Most of this code comes from succinctlyai/midjourney-prompt-analysis kaggle notebook. I downloaded and used what made sense to use for the purpose of the guess-the-prompt app: getting a list of prompts and urls generated in MidJourney. This list was added to a json file that will be used to populate de app's DB. 

<h1> Read and Categorize the Discord Messages </h1>

Each user request for image generation is encoded as a [Message](https://discord.com/developers/docs/resources/channel#message-object) object.

In [2]:
import json
import os

filepaths = []
for dirname, _, filenames in os.walk('./data'):
    for filename in filenames:
        filepaths.append(os.path.join(dirname, filename))
print(f"Found {len(filepaths)} files.")

Found 272 files.


As illustrated in the dataset description, users interact with the MidJourney bot in three ways:

1. Issue a new text prompt (with an optional image prompt) to request image generation.
2. Request variations of a previously generated image.
3. Request upscaling a previously generated image.

The majority of messages reflect one of these three intents.

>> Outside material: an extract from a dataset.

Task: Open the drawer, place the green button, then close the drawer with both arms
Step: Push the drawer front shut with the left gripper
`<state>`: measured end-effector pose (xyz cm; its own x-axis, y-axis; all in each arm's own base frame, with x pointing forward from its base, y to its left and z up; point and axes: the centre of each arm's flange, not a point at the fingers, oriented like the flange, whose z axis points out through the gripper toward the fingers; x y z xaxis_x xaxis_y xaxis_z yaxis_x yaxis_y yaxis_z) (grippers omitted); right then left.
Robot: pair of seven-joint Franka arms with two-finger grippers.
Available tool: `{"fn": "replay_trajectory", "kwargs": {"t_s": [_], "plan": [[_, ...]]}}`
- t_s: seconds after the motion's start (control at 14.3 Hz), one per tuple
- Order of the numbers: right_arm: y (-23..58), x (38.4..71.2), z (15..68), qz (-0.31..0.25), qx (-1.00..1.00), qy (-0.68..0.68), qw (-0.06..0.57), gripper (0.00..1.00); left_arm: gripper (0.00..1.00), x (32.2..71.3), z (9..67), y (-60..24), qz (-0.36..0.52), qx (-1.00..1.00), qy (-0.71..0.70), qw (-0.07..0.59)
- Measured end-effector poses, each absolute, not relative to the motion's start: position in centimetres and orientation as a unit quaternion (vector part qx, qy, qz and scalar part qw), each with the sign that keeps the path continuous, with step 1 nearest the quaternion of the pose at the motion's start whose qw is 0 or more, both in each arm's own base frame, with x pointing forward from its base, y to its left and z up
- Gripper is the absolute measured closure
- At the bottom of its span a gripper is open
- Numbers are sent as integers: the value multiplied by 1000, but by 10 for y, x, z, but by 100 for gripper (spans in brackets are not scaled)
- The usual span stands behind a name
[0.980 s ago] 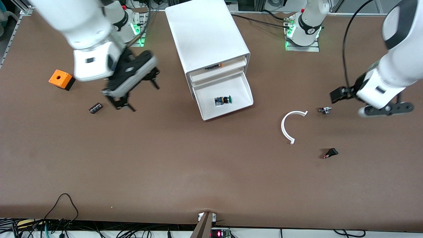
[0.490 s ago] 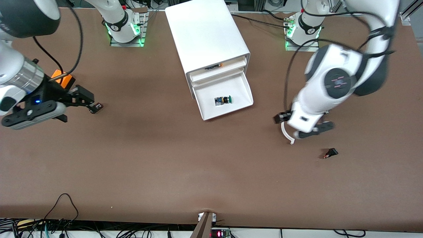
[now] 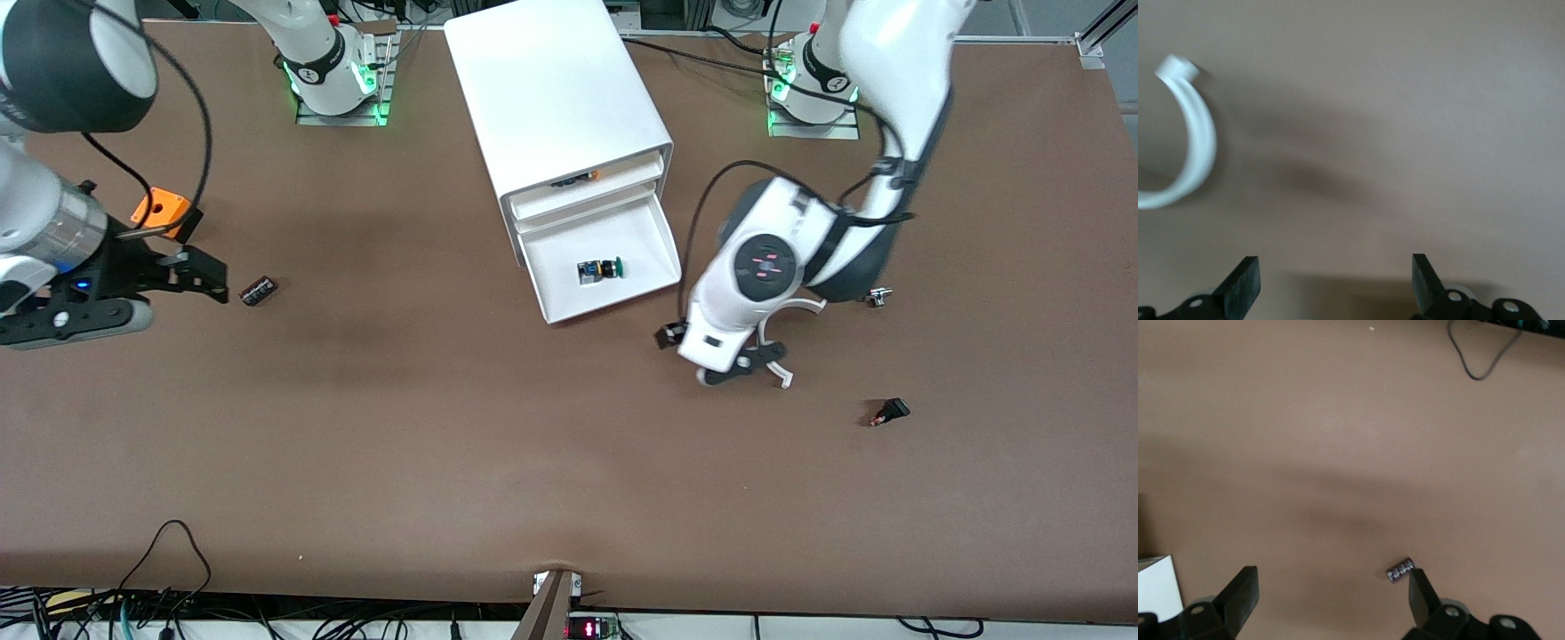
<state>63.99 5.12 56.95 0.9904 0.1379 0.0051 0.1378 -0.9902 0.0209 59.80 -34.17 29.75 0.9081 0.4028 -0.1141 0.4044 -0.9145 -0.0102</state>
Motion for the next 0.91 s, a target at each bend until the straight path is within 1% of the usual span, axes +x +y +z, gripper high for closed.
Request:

Here we ignore all other messages (e.g. text messages simply saying hello).

In [3]:
from collections import defaultdict
import glob
import json

# Detect the message type based on the UI components shown to the user.
# See https://discord.com/developers/docs/interactions/message-components#what-is-a-component
COMPONENTS_FOR_INITIAL_AND_VARIATION = set(
    ['U1', 'U2', 'U3', 'U4', '⟳', 'V1', 'V2', 'V3', 'V4'])
COMPONENTS_FOR_UPSCALE = set(
    ['Make Variations', 'Upscale to Max', 'Light Upscale Redo'])


def get_message_type(message):
  """Figures out the message type based on the UI components displayed."""
  for components in message["components"]:
    for component in components["components"]:
      if component["label"] in COMPONENTS_FOR_INITIAL_AND_VARIATION:
        # For (very few) messages that are supposedly initial or variation requests, the content indicates
        # that they are actually upscale requests. We will just put these aside.
        if "Upscaled" in message["content"]:
          return "INCONCLUSIVE"
        return "INITIAL_OR_VARIATION"
      elif component["label"] in COMPONENTS_FOR_UPSCALE:
        return "UPSCALE"
  return "TEXT_MESSAGE"

messages_by_type = defaultdict(list)
for filepath in filepaths:
  with open(filepath, "r") as f:
    content = json.load(f)
    for single_message_list in content["messages"]:
      assert len(single_message_list) == 1
      message = single_message_list[0]
      message_type = get_message_type(message)
      messages_by_type[message_type].append(message)
        
print("Message counts:")
for mtype, messages in messages_by_type.items():
  print("\t", mtype, len(messages))

Message counts:
	 UPSCALE 102249
	 INITIAL_OR_VARIATION 145822
	 TEXT_MESSAGE 20309
	 INCONCLUSIVE 43


<h1> Explore User-Generated Prompts </h1>

In [4]:
import re

def get_prompt(message):
    """Extracts the prompt from the message content, which is located between double stars."""
    content = message["content"]
    # Replace newlines with spaces; makes the regex below work.
    content = content.replace("\n", " ")
    # Find the text enclosed by two consecutive stars.
    BETWEEN_STARS = "\\*\\*(.*?)\\*\\*"
    match = re.search(BETWEEN_STARS, content)
    if match:
        return match.group()[2:-2]  # Exclude the stars.
    

def remove_urls(prompt):
    """Prompts can include both text and images; this method removes the prompt image URLs."""
    URL = "<https[^<]*>?\s"
    matches = re.findall(URL, prompt)
    for match in matches:
        prompt = prompt.replace(match, "")
    return prompt
    

def get_generated_image_url(message):
    """Extracts the URL of the generated image from the message."""
    attachments = message["attachments"]
    if len(attachments) == 1:
        return attachments[0]["url"]

Going forward, we will focus on INITIAL_OR_VARIATION prompts, since the UPSCALE prompts are a subset of the former (an UPSCALE request is associated with the same prompt used to generate the image that is currently being upscaled).

In [15]:
from dataclasses import dataclass

user_requests = []
for m in messages_by_type["INITIAL_OR_VARIATION"]:
    prompt = get_prompt(m)
    generated_url = get_generated_image_url(m)
    # In *very* rare cases, messages are malformed and these fields cannot be extracted.
    if prompt and generated_url:
        user_requests.append({'prompt': prompt, 'generated_url': generated_url})
        
num_messages = len(messages_by_type["INITIAL_OR_VARIATION"])
print(f"Parsed {len(user_requests)} user requests from {num_messages} messages.")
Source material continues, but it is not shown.